I have done some tests. I have installed a new host with Debian 13 this time, directly connected to Internet (no fws, no proxys, etc) and problem is the same: suricata-update returns “The read operation timed out” … with et and stamus open rules.
Using curl to donwload both sets of rules work ok … maybe, is it a bug with suricata-update?
Something to check is the behavior of the progress bar? Does it very slowly get to 99%? Or does it get to 99% quickly, then stall for about 30 seconds before the timeout?
If it gets to 99% very fast, then stalls, it suggests it’s something outside of Suricata-Update’s control, its waiting for the file to complete, but it never does.
You could try tweaking the timeout, find the file suricata/update/net.py, go to line 146:
remote = opener.open(url, timeout=30)
and change that to something higher (120). However, its already well suited for very slow connections, as its a timeout per read call, not for the whole download.
The behaviour is exactly this: suricata-update gets to 99% quickly and then stall for 30 seconds and displays the timeout.
But I have done another test. I have another host with Suricata 7.0.11 under a FreeBSD 14 hosts deployed in the same network as Debian 13 and RHEL10 and the result is that suricata-update works without any problems on FreeBSD.
At this point, all that remains is for me to point to Python.
RHEL10: use python3.12 and suricata-update does not work.
Debian13: use python3.13 and suricata-update does not work.

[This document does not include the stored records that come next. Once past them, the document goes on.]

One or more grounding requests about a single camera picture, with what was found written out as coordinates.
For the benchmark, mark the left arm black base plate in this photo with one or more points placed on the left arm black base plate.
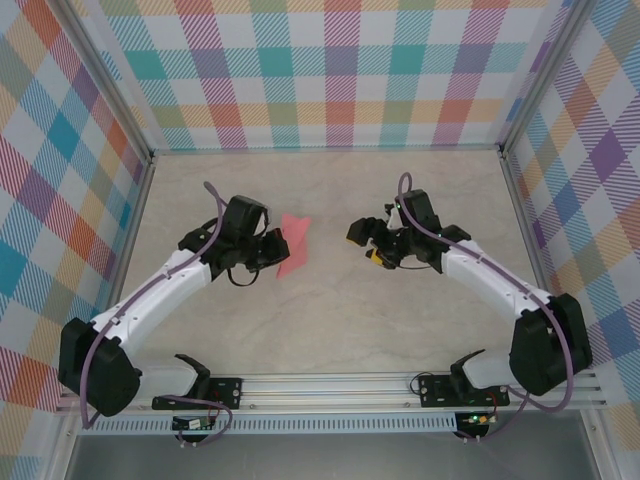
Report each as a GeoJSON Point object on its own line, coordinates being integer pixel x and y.
{"type": "Point", "coordinates": [230, 390]}

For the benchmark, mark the wide aluminium mounting rail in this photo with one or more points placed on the wide aluminium mounting rail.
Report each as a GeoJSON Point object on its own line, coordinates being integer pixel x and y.
{"type": "Point", "coordinates": [325, 390]}

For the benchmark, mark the thin aluminium edge rail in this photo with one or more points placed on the thin aluminium edge rail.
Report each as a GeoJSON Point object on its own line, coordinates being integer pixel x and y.
{"type": "Point", "coordinates": [325, 149]}

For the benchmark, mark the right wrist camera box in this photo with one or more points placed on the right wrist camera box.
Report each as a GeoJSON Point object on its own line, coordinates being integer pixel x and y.
{"type": "Point", "coordinates": [392, 215]}

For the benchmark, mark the grey metal panel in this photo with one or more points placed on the grey metal panel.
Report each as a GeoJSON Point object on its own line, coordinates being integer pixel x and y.
{"type": "Point", "coordinates": [325, 457]}

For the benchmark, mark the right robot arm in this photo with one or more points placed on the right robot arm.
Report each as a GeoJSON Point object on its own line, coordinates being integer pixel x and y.
{"type": "Point", "coordinates": [540, 350]}

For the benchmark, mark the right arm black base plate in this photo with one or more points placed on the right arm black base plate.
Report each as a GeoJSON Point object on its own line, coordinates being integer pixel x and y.
{"type": "Point", "coordinates": [432, 395]}

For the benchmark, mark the aluminium side rail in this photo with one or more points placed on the aluminium side rail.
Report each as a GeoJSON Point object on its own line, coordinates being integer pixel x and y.
{"type": "Point", "coordinates": [531, 240]}
{"type": "Point", "coordinates": [130, 240]}

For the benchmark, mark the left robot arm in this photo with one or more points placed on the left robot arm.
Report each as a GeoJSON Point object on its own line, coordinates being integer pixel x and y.
{"type": "Point", "coordinates": [100, 370]}

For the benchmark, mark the pink paper sheet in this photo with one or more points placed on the pink paper sheet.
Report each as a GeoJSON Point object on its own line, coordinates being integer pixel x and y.
{"type": "Point", "coordinates": [297, 235]}

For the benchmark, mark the aluminium corner post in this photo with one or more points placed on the aluminium corner post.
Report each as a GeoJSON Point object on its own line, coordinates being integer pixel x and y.
{"type": "Point", "coordinates": [545, 75]}
{"type": "Point", "coordinates": [112, 85]}

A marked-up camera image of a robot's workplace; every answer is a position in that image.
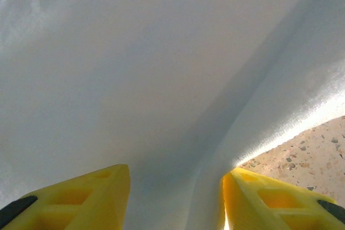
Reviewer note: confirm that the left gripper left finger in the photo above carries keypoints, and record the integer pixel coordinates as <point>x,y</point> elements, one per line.
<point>113,192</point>

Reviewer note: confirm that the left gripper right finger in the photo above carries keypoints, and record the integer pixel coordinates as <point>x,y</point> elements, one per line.
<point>242,200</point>

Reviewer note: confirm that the white t-shirt with flower print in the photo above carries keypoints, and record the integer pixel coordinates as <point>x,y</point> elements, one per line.
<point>134,65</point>

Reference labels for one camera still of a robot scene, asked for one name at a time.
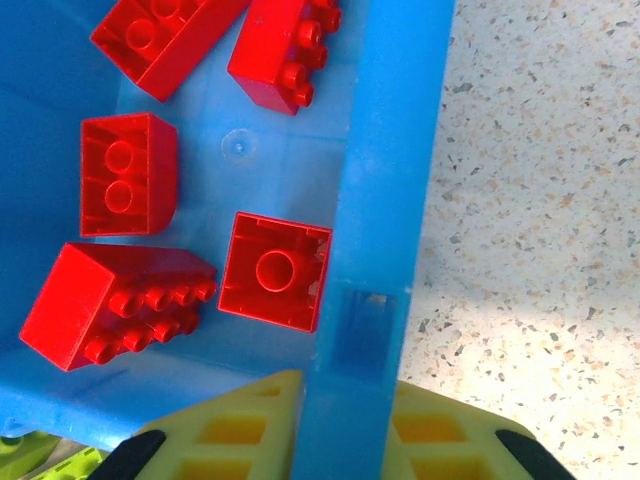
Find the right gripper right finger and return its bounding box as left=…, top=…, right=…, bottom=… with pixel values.
left=383, top=380, right=572, bottom=480

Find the small red lego brick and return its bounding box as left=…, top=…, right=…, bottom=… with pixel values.
left=217, top=211, right=334, bottom=334

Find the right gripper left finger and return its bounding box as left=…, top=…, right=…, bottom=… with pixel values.
left=102, top=368, right=306, bottom=480

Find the green lego brick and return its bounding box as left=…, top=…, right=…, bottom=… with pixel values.
left=0, top=430, right=64, bottom=480
left=27, top=446, right=112, bottom=480

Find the blue three-compartment plastic bin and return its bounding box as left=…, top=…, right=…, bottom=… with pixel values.
left=0, top=0, right=456, bottom=480

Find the long red lego brick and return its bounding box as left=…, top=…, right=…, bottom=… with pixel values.
left=89, top=0, right=251, bottom=104

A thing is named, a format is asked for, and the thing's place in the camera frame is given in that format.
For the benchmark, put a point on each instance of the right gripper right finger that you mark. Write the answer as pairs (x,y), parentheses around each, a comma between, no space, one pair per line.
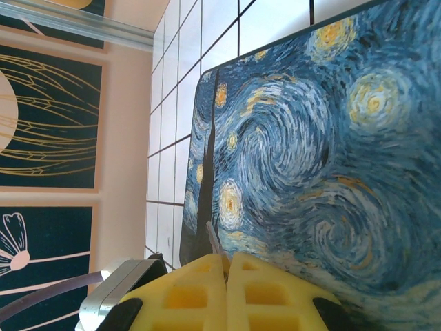
(268,296)

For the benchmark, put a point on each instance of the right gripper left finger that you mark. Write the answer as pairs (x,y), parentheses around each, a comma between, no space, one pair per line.
(193,296)

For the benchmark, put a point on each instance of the small metal key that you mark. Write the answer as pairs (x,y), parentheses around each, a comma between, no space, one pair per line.
(215,241)

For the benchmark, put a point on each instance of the starry night tin box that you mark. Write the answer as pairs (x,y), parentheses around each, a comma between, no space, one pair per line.
(310,155)

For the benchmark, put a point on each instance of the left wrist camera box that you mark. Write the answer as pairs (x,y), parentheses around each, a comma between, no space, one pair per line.
(110,286)

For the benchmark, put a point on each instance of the aluminium corner post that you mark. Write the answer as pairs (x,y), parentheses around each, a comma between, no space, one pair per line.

FreeBSD14: use python3.11 and suricata-update works.
I’ve added AlmaLinux 10 build to our CI which does a Suricata-Update with the et/open rules, and it does appear to pass:
This matches my local testing that all passes:
AlmaLinux 10, Python 3.12.9: OK
RHEL 10, Python 3.12.9: OK
Fedora 42, Python 3.13.5: OK
While we don’t host the et/open ruleset, we do host the index and I see many users fetching the index with Python 3.13, however not many from Debian 13 or RHEL10 yet, but typically we hear about critical problems pretty quick.
Are you able to test with something more common? Ubuntu 24.04 or AlmaLinux 9 are probably the most frequently used.